Ruth took a towel which she found at her hand—she was in the wreck of someone’s cabin—and, after soaking it, she bound it about her head and crept back through the smoke to where the steel chute of the floor slanted sheer.

She dropped and fell upon a heap of sharp, shattered things which cut her ankles and stumbled her over on hands and knees upon débris, not flaming itself, but warm from a fire which burned lower. She lifted the towel from her eyes to try to see; but the smoke blinded her; she could not breathe; and she bound the towel again and crawled off the heap of smoldering things upon a linoleum. She heard a moan; but she could not find anyone in the smoke, though she called thickly several times. A current of air was sweeping over the floor and, following it, she came to a huge rent in the ship’s side where water washed in and out as the vessel rolled. The water had ceased to move from bow to stern; the vessel was merely drifting. A man floated, face downward, upon a wave which washed him almost to the ship’s side. Ruth reached out to seize him; she touched his shoulder—a blue-clad shoulder, the uniform of the French; but she could get no hold; the sea drew him slowly away.

“Gerry Hull! Gerry!” she called, as though that form in the French coat, with head under the water, could hear. The next wash brought it back toward the ship; but also drifted it farther to the stern. Now Ruth found among the rubbish washing at her feet a floating thing—a lifejacket. She thrust her arms in it and when the waves washed that blue-clad form nearer the next time, she leaped into the sea and swam toward it and got grasp of a sleeve and struggled back toward the ship.

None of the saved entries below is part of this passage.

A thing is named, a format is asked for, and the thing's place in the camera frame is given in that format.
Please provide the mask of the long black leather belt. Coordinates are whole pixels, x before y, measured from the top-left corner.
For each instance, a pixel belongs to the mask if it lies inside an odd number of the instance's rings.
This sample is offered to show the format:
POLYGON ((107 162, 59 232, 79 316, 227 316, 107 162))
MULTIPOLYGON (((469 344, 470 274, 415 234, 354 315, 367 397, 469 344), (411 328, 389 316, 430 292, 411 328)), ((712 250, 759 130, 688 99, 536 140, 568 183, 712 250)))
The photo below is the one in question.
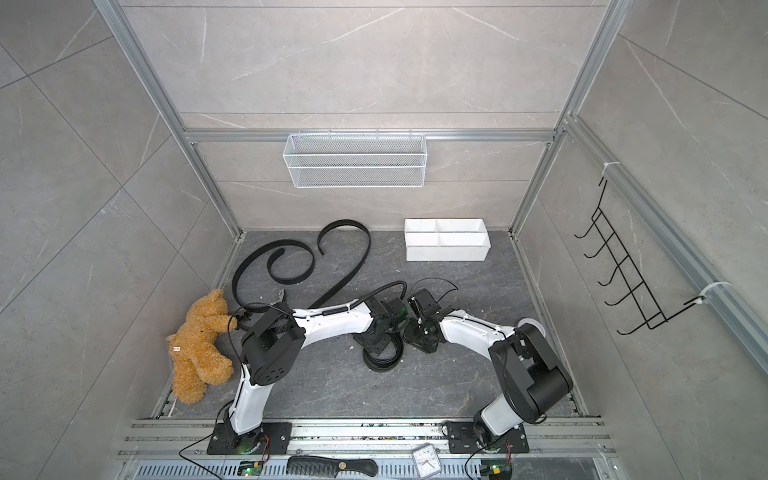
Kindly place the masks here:
POLYGON ((363 349, 363 362, 369 370, 384 373, 394 369, 403 357, 404 342, 400 334, 387 334, 384 338, 384 351, 389 347, 394 349, 390 356, 375 355, 367 348, 363 349))

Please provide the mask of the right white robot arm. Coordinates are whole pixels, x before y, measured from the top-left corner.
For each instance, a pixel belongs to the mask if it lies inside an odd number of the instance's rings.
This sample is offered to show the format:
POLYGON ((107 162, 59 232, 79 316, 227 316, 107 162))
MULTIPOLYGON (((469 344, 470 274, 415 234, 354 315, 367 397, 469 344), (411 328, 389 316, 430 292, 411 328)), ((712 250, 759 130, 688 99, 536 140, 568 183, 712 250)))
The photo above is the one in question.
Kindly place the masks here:
POLYGON ((543 325, 531 318, 515 326, 479 319, 462 309, 442 307, 421 289, 409 299, 415 314, 404 341, 424 353, 443 343, 463 346, 488 359, 501 394, 474 416, 473 431, 488 445, 524 423, 535 424, 566 397, 573 380, 546 338, 543 325))

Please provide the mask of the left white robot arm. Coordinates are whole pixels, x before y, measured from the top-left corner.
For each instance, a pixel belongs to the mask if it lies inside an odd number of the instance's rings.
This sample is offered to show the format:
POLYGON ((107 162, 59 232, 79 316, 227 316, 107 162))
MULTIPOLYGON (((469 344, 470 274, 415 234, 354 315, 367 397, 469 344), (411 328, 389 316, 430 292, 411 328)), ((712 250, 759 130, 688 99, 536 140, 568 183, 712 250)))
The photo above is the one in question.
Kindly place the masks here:
POLYGON ((228 414, 236 435, 260 428, 272 385, 284 378, 304 347, 351 334, 363 348, 369 369, 388 371, 400 361, 403 341, 397 328, 408 308, 398 299, 375 297, 321 309, 271 307, 247 331, 241 347, 241 379, 228 414))

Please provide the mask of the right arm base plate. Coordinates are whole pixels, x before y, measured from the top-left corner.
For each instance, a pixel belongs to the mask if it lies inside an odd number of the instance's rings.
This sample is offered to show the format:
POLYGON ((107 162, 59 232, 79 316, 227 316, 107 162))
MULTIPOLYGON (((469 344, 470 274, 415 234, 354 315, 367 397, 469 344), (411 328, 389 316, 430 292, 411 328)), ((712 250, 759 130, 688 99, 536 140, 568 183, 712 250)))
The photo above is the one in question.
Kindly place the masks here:
POLYGON ((528 453, 527 435, 522 424, 504 434, 493 434, 481 421, 445 421, 441 431, 448 440, 449 451, 454 454, 501 449, 503 453, 528 453))

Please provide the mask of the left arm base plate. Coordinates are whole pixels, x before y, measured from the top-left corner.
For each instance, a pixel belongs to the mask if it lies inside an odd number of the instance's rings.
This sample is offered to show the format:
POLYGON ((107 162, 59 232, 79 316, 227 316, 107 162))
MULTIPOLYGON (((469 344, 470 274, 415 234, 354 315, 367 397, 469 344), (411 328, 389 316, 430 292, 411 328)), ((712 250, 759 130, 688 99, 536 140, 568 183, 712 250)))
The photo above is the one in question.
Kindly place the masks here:
POLYGON ((265 422, 255 430, 236 434, 229 422, 215 425, 206 449, 208 455, 284 455, 291 440, 293 424, 290 422, 265 422))

The vessel’s side towered above her, mighty and menacing; it swung away from her, showing a long steep slant to the gray sky; it swung back and tilted over as though to crush her; wreckage slipped from off its topmost tier and splashed into the sea beside her. She could see the cloud of gun gases puff out and clear; then the flash of firing again. All the time she was thrashing with one arm to swim in the wash beside the vessel and drag the blue-clad form. That form was heavier now; and, as her clutch numbed, it slipped from her and sank. She spun about and tried to dive, groping with her hands below the surface; but the form was gone.

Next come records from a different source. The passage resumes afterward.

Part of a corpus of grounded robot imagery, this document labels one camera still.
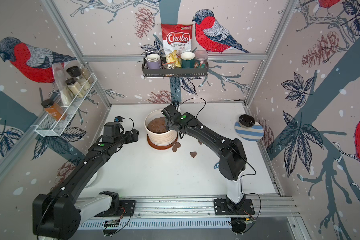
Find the cream ceramic flower pot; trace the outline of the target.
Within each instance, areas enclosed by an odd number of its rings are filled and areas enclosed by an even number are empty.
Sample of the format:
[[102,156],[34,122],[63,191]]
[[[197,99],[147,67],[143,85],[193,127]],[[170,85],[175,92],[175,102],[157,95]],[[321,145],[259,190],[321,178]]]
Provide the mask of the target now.
[[178,137],[176,131],[166,128],[165,117],[161,110],[155,110],[147,115],[145,128],[150,140],[158,146],[169,145]]

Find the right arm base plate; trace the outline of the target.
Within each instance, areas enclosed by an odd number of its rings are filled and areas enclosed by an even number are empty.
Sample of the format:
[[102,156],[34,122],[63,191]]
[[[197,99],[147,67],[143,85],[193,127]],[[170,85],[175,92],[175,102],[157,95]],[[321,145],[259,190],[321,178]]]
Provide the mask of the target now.
[[255,214],[252,200],[246,198],[243,198],[238,204],[235,204],[228,199],[214,199],[214,211],[216,216],[249,216]]

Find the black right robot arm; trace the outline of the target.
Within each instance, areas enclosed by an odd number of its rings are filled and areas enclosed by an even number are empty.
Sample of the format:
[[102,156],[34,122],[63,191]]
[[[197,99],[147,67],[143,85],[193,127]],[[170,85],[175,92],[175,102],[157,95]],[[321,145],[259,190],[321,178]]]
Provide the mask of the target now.
[[169,130],[197,139],[219,157],[219,172],[227,179],[227,207],[231,212],[238,210],[244,204],[241,174],[248,162],[241,140],[219,135],[192,114],[181,114],[173,105],[168,105],[161,113]]

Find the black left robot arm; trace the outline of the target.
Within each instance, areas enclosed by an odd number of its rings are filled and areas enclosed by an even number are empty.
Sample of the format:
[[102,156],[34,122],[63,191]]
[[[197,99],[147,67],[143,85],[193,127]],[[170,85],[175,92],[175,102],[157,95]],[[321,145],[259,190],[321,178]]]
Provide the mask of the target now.
[[34,235],[60,240],[71,238],[80,223],[85,221],[84,212],[75,206],[85,186],[123,145],[138,140],[137,129],[125,132],[119,122],[106,123],[103,135],[89,148],[84,160],[71,174],[47,195],[40,194],[34,199]]

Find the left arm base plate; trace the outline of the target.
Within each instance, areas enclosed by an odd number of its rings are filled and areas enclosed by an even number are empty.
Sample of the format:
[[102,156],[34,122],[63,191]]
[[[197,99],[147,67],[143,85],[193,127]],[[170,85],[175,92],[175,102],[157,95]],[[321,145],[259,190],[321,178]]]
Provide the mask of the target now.
[[135,200],[119,200],[118,204],[111,204],[111,207],[99,214],[96,217],[132,217],[135,212]]

“Gerry Hull!” she cried out. “I had Gerry Hull—here!”

A coil of rope struck the water near her; men yelled to her to seize it; but she groped below the water until, exhausted from the cold, she looped the rope about her and they pulled her up.

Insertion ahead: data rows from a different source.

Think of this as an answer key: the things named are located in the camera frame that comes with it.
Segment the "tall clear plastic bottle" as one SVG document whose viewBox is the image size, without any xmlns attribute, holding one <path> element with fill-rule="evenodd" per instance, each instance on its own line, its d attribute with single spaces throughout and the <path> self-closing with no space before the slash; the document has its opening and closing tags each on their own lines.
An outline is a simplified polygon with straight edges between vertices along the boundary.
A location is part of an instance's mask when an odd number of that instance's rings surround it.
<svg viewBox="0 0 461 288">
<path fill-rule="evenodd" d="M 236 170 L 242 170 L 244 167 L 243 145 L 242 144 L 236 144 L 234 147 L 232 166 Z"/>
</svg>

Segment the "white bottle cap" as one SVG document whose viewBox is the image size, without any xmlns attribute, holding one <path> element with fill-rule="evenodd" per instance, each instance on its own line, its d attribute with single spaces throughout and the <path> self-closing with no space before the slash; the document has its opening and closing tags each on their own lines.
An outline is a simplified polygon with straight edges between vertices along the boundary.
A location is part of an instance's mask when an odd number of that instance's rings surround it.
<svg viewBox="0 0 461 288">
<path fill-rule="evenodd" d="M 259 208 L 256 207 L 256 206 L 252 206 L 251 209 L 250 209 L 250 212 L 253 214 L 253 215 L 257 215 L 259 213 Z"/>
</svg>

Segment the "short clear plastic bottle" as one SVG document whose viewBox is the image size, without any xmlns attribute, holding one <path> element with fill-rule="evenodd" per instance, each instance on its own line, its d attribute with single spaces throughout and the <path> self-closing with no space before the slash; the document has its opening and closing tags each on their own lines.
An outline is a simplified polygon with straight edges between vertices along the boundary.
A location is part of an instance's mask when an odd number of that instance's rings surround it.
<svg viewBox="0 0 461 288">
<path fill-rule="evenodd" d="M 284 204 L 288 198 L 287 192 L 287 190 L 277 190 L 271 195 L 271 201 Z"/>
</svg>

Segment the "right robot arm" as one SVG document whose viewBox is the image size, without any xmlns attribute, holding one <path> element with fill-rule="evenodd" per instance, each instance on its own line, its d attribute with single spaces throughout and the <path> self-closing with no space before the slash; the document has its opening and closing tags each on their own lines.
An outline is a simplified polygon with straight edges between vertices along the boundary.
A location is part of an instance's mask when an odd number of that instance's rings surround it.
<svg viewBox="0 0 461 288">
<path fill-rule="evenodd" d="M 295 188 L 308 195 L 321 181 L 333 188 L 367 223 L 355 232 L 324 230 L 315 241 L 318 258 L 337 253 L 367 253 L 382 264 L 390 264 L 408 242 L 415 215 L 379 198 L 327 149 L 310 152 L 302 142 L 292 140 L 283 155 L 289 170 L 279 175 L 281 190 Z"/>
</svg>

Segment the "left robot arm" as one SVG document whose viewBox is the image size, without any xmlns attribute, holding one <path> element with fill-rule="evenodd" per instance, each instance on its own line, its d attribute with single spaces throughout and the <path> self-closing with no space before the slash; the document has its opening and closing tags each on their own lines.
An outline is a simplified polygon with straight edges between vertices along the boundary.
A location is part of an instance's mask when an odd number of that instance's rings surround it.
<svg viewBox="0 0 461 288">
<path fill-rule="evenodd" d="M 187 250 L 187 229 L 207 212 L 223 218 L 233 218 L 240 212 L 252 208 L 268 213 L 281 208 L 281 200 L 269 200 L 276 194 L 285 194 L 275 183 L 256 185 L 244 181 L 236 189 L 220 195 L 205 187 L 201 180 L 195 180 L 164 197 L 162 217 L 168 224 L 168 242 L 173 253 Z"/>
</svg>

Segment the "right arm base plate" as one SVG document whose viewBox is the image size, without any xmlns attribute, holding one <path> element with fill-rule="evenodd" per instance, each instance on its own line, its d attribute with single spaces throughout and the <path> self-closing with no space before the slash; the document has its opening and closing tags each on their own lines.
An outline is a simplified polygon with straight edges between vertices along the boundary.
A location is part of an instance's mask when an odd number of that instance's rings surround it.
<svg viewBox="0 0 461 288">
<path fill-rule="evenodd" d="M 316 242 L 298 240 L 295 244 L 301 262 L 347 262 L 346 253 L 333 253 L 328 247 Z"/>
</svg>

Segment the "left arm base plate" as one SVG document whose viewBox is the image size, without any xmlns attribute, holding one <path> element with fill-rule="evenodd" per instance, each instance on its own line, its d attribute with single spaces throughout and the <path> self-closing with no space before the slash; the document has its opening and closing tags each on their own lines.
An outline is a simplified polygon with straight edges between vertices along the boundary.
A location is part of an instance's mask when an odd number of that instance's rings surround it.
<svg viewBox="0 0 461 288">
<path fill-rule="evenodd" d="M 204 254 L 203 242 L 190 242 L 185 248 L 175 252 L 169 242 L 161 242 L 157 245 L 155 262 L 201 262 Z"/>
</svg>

“Lieutenant Gerry Hull was in the water there,” she cried to them who took her in their arms. “Lieutenant Gerry Hull is”—she shouted to the next man who took her when, looking up, she saw his face.

Silence—a marvelous stilling of the guns which had been resounding from fore and aft; a miraculous stopping of the frightful shock of the shells which had been bursting in the ship—enveloped Ruth. She did not know at first whether it was because some of her senses were gone; she could see Gerry Hull’s face, feel his arms holding her and the rhythm of his body as he stepped, carrying her; she could hear his voice and the voices of others close by; but all other sound and reverberation had ceased.

“I was separated from you,” Gerry Hull was explaining to her. “I was coming back to try and get you out.”